This three-week experiment to study the horrifying effects of the grim content that children can access 24/7 has predictable results – which are nonetheless horrifying

As a rule, jealousy is not an emotion social experiment TV tends to elicit. To gain insight into the human condition, such programmes usually involve nightmare-level punishments: volunteers agree to sleep on the street or go to prison or marry a total stranger or live like a Victorian person or be marooned on a desert island – the genre is schadenfreude central. Yet watching Swiped: The School That Banned Smartphones – which follows a group of year 8 pupils from Essex (plus hosts Matt and Emma Willis) as they surrender their phones to a lockable glass cube for three whole weeks – my response is one of pure envy. What a treat. If only a production company would be so kind as to take my phone away from me.
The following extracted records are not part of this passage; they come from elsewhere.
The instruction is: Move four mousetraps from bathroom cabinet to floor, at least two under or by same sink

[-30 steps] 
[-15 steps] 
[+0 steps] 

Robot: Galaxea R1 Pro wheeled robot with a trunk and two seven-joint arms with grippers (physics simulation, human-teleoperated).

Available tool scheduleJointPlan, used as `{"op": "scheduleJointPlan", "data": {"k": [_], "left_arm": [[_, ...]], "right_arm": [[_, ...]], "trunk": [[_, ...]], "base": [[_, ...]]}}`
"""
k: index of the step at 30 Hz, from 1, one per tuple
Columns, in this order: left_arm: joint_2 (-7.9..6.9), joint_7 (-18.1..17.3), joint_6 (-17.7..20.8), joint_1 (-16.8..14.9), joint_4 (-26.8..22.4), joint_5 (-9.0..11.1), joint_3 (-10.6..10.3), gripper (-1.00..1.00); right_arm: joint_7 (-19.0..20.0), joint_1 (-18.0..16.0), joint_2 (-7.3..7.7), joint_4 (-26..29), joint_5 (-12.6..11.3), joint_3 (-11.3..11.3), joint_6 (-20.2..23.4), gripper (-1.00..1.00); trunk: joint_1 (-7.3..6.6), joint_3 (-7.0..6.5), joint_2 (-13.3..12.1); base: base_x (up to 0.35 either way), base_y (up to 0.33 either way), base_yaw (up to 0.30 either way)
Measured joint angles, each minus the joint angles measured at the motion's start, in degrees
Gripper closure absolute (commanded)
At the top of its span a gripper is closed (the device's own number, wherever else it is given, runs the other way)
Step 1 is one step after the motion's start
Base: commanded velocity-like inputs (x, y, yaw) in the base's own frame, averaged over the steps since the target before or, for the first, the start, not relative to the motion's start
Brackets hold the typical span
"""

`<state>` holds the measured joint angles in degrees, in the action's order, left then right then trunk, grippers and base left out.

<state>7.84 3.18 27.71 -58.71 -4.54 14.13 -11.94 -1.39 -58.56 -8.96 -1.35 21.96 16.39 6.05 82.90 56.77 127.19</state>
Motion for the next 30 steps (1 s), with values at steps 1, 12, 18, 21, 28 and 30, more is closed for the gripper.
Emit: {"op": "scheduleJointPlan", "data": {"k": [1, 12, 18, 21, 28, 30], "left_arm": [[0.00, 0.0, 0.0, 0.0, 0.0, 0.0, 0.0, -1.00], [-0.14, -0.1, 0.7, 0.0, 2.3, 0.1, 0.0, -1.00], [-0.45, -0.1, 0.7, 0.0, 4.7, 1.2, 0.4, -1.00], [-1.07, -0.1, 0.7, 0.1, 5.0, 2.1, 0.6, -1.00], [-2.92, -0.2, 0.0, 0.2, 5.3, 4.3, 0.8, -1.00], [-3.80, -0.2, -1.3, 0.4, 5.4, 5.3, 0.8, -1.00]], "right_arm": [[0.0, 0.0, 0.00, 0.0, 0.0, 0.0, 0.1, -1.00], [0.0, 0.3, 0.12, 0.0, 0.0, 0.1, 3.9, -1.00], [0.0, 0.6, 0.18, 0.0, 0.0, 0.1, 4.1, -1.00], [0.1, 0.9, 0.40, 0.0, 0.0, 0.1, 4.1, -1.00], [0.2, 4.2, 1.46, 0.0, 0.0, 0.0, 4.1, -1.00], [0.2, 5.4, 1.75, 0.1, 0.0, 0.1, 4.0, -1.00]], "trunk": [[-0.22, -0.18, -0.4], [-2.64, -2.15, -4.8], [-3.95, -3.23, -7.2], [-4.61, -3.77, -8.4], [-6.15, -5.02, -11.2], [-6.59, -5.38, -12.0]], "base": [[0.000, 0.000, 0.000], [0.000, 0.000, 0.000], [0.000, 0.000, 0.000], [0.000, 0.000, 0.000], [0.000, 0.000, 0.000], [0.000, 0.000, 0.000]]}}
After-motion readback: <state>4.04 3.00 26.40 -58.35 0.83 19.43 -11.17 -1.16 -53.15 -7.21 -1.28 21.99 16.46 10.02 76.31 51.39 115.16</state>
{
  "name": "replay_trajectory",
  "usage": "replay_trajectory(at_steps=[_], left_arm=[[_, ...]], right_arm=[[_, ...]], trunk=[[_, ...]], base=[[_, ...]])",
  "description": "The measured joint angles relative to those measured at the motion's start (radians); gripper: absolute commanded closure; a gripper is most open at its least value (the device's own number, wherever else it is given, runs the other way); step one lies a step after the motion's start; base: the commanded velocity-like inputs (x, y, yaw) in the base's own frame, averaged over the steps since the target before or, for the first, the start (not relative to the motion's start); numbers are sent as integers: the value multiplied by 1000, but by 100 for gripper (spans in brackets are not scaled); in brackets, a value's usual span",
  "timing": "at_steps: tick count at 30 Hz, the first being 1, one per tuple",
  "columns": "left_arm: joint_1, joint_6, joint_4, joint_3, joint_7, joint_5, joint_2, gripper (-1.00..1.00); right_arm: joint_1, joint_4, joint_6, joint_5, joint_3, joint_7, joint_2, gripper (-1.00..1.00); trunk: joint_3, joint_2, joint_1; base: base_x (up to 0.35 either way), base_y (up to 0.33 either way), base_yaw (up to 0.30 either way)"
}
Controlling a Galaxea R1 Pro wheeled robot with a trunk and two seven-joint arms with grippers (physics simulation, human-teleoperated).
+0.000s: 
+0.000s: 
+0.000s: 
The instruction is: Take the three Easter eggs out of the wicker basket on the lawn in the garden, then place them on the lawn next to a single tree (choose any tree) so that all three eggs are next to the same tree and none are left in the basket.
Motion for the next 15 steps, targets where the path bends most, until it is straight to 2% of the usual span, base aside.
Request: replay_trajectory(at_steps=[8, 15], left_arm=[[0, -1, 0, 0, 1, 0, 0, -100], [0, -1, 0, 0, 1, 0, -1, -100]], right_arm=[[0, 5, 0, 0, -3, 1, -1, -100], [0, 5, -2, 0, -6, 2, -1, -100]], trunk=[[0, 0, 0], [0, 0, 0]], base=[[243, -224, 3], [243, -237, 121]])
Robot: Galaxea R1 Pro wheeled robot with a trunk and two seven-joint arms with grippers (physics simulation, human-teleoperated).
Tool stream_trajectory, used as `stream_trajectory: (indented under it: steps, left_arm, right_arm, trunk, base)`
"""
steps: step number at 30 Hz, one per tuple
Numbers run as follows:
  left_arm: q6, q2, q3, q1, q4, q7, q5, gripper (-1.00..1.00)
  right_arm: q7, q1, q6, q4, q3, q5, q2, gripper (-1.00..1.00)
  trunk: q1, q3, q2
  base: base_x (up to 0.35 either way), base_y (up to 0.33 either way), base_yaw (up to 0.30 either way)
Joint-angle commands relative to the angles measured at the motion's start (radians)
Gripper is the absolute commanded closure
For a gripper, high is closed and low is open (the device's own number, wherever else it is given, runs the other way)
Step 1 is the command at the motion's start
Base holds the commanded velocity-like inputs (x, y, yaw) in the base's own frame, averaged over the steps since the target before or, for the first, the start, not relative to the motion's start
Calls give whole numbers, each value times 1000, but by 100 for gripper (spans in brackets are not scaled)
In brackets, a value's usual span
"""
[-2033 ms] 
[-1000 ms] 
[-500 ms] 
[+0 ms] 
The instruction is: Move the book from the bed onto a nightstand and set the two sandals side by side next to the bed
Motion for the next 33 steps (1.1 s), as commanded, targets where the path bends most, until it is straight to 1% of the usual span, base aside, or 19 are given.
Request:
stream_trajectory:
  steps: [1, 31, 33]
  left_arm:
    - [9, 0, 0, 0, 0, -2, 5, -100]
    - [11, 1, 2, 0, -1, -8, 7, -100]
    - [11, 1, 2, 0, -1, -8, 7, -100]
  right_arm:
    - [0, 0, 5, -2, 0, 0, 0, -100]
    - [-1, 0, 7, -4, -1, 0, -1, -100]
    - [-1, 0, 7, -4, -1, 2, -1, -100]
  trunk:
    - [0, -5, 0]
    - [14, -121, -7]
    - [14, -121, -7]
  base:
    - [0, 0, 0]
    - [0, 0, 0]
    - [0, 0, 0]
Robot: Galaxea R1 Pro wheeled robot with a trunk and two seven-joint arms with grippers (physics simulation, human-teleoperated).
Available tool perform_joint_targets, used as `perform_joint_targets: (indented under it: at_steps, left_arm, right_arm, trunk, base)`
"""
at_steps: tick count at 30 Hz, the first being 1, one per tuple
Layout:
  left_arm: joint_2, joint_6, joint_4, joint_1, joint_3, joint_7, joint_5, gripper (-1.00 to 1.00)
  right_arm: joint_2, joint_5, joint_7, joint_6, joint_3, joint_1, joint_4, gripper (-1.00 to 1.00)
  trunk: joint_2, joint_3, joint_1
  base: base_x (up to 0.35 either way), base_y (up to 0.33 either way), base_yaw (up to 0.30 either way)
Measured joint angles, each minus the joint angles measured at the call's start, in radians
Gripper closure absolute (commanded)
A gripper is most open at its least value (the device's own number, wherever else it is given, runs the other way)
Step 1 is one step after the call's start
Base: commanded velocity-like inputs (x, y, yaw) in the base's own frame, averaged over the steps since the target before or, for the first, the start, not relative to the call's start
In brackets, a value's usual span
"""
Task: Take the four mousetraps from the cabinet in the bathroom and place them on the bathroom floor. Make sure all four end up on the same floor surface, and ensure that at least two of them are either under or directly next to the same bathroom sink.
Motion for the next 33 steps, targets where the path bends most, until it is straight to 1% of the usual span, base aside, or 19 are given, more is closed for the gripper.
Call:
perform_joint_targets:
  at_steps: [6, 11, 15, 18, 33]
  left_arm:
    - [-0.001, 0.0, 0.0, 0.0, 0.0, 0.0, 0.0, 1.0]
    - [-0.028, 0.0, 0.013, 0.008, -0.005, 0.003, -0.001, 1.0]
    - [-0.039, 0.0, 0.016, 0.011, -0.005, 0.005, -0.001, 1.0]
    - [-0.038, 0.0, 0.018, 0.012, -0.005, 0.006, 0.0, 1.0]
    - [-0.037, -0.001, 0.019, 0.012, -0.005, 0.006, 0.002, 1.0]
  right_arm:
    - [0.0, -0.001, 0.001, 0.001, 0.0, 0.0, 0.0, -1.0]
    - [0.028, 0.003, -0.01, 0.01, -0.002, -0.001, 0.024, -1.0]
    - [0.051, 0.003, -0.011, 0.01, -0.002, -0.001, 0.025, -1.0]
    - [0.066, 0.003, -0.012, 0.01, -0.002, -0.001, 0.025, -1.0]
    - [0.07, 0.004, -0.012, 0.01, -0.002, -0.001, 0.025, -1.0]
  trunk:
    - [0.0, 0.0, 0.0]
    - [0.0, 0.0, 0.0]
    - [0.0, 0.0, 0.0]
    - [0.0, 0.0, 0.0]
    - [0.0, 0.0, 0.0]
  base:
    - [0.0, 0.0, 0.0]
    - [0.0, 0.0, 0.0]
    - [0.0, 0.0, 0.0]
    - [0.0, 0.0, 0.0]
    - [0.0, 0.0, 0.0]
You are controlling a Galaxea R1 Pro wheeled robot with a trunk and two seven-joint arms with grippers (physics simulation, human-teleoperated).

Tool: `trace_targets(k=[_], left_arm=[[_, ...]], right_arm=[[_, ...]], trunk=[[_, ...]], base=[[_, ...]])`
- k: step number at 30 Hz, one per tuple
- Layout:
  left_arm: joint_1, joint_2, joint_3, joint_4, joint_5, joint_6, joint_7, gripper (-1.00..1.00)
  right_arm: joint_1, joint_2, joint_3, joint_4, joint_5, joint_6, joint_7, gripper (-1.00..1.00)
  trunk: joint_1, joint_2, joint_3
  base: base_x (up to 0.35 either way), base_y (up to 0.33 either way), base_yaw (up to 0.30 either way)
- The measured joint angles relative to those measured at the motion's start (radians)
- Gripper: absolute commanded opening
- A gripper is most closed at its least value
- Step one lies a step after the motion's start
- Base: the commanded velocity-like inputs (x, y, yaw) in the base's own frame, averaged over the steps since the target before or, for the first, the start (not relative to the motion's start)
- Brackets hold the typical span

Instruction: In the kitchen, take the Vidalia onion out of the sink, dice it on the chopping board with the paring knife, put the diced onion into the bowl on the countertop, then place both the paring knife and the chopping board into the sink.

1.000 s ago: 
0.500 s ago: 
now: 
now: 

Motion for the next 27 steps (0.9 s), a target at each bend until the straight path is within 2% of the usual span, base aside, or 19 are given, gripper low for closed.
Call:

Swiped, says Dr Rangan Chatterjee as he guides us through the technicalities of the experiment, marks the first time a digital detox has been studied on this scale. This is probably not the coup it first seems. Science has been slow to solidify a causal relationship between smartphone usage and mental health issues, but every sentient being with social media access knows how detrimental an endlessly refreshing feed is to sleep, concentration, inner peace and general happiness. Let’s just say the final data isn’t the most earth-shattering discovery of our time: if your smartphone leaves you distracted, exhausted and anxious, chances are it’s doing the same to your child.